Intermediateaillmollamafastapisveltekitself-hostedrag

Open WebUI - Self-hosted AI interface platform

Deploy Open WebUI, the extensible self-hosted AI platform supporting Ollama, OpenAI API, RAG, voice/video calls, and multi-tenancy.

Step 1
Overview
Open WebUI is a powerful, extensible AI interface that supports multiple LLM providers (Ollama, OpenAI API, Anthropic, Google Gemini, etc.) with built-in RAG, voice/video calling, Python function execution, and multi-tenant user management.

Key capabilities:
- Connect to Ollama or any OpenAI-compatible API endpoint
- Run AI inference locally with CUDA support (:cuda image)
- Bundled Ollama support in a single container (:ollama image)
- RAG with 9 vector database options and multiple content extraction engines
- Voice input (Whisper) and TTS (Azure, ElevenLabs, OpenAI, local)
- Image generation (DALL-E, ComfyUI, AUTOMATIC1111)
- Python code execution sandbox (Pyodide)
- Collaborative editing (YJS + Prosemirror)
- Enterprise authentication (LDAP/AD, OAuth, SCIM 2.0)
- Horizontal scaling with Redis-backed sessions
- OpenTelemetry observability
Step 2
Tech Stack Reference
Understanding the technology stack helps with troubleshooting and customization:

Frontend:
- SvelteKit (framework), Vite 5 (tooling)
- Tailwind CSS 4, Shiki (syntax highlighting)
- Socket.IO-client (real-time), i18next (internationalization)
- Pyodide (browser Python), YJS + Prosemirror (collaboration)
- Tiptap (rich text editor), Mermaid (diagrams), Katex (LaTeX)
- Chart.js, Leaflet, PDF.js, CodeMirror
Backend:
- FastAPI + uvicorn (async Python server)
- Pydantic 2, SQLAlchemy (async ORM), Alembic (migrations)
- Starsessions + Redis (session management)
- LangChain (RAG orchestration)
- sentence-transformers (embeddings)
- faster-whisper (STT), transformers, ONNX Runtime
- ChromaDB/PGVector/Qdrant/Milvus/Elasticsearch/OpenSearch/Pinecone (vector stores)
- boto3, azure-* SDKs, google-* SDKs (cloud integrations)
- OpenTelemetry (traces/metrics/logs)
Deployment:
- Docker/Docker Compose, Kubernetes (Helm, kustomize)
- PostgreSQL or SQLite (main database)
- Redis (session/caching for scale)
```
Relevant packages:

Frontend (npm): @sveltejs/kit, @sveltejs/adapter-static, tailwindcss@4,
tiptap, pyodide, yjs, @azure/msal-browser, socket.io-client

Backend (pip): fastapi, uvicorn, pydantic, sqlalchemy[asyncio],
langchain, chromadb, sentence-transformers, faster-whisper,
transformers, onnxruntime, tiktoken, openai, anthropic, opentelemetry-sdk
```
Step 3
Quick Start with Docker (Ollama on same machine)
The simplest setup runs Open WebUI with Ollama accessible from your host machine. Port 3000 exposes the UI.

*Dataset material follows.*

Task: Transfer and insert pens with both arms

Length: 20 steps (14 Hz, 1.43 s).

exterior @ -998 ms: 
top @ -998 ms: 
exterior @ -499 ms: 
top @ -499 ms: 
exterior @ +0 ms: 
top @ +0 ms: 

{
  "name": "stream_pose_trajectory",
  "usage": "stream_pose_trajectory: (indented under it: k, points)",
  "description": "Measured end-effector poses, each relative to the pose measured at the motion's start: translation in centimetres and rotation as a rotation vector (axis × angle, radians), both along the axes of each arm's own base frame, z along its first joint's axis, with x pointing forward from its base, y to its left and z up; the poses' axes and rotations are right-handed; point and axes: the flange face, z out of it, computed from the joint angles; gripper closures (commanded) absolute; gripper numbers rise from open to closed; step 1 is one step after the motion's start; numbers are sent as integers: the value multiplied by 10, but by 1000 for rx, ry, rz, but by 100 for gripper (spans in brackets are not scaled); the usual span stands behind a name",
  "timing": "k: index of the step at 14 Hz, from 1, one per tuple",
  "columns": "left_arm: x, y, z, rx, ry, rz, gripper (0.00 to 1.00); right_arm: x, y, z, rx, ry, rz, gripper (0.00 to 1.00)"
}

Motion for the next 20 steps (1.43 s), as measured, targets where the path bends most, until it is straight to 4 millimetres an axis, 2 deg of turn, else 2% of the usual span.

The -v open-webui:/app/backend/data mount is critical — it persists your database, models, and documents. Without it, data is lost on container restart.
```
# Start Open WebUI connecting to local Ollama
docker run -d \
  -p 3000:8080 \
  --add-host=host.docker.internal:host-gateway \
  -v open-webui:/app/backend/data \
  --name open-webui \
  --restart always \
  ghcr.io/open-webui/open-webui:main

# Access at http://localhost:3000
# Ensure Ollama is running locally: ollama serve
# Verify: ollama list  # shows available models
```
⚠ Heads up: The `-v open-webui:/app/backend/data` volume mount is required. Without it, your database and document uploads will be lost when the container restarts.

Step 4

Quick Start (Ollama on different server)

If Ollama runs on a different machine, set OLLAMA_BASE_URL to its address. Replace the URL with the exact host:port serving Ollama.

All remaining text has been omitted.